WHAT THE TASK REQUIRES | Each line from the beginning of the data below through the line containing "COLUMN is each" should be repeated exactly, please.

DATA EXTRACT |

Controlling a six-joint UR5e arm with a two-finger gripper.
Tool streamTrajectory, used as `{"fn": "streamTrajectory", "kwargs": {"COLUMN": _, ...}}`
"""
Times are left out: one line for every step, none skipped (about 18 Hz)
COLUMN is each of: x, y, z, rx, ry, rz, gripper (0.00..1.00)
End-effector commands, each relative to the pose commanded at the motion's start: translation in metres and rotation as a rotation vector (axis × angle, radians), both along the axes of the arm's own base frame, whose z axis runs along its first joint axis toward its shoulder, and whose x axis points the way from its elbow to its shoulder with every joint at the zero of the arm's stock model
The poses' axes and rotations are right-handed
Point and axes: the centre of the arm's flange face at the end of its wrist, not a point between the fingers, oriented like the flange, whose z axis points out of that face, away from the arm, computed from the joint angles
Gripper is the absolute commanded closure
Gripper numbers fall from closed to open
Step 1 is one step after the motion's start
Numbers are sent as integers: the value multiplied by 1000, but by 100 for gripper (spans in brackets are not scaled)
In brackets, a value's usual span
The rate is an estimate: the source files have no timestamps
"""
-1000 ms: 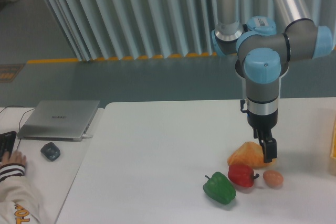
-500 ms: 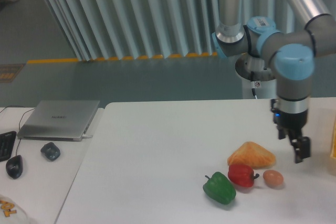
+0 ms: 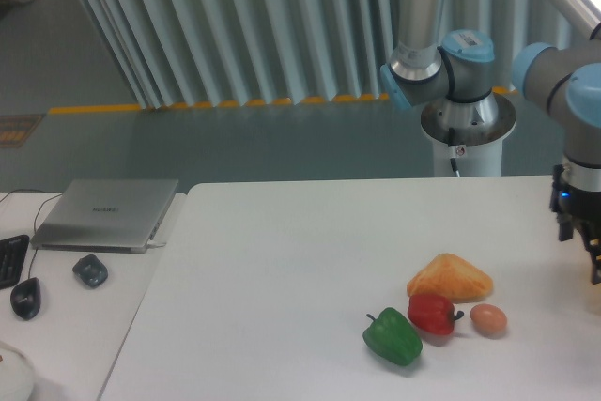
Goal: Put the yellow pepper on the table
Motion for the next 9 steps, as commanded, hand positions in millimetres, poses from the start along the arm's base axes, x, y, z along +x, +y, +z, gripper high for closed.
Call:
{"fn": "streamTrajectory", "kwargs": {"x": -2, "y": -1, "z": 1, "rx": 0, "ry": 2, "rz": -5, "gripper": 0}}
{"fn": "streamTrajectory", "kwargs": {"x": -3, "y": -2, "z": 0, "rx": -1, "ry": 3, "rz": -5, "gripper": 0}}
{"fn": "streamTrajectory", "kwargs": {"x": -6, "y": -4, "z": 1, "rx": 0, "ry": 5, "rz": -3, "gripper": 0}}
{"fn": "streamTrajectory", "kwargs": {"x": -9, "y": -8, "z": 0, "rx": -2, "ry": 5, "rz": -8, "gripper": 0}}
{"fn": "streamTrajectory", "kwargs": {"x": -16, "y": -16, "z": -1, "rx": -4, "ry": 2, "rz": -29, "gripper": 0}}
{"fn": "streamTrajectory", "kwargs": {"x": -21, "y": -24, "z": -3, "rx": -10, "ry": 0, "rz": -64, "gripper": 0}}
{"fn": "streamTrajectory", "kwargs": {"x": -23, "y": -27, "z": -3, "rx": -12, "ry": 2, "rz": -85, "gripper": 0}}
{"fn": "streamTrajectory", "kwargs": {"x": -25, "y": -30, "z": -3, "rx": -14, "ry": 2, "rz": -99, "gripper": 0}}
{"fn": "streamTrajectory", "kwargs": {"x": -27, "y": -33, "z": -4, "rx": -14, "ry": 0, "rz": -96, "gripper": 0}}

COMPLETED TASK |
Controlling a six-joint UR5e arm with a two-finger gripper.
Tool streamTrajectory, used as `{"fn": "streamTrajectory", "kwargs": {"COLUMN": _, ...}}`
"""
Times are left out: one line for every step, none skipped (about 18 Hz)
COLUMN is each of: x, y, z, rx, ry, rz, gripper (0.00..1.00)

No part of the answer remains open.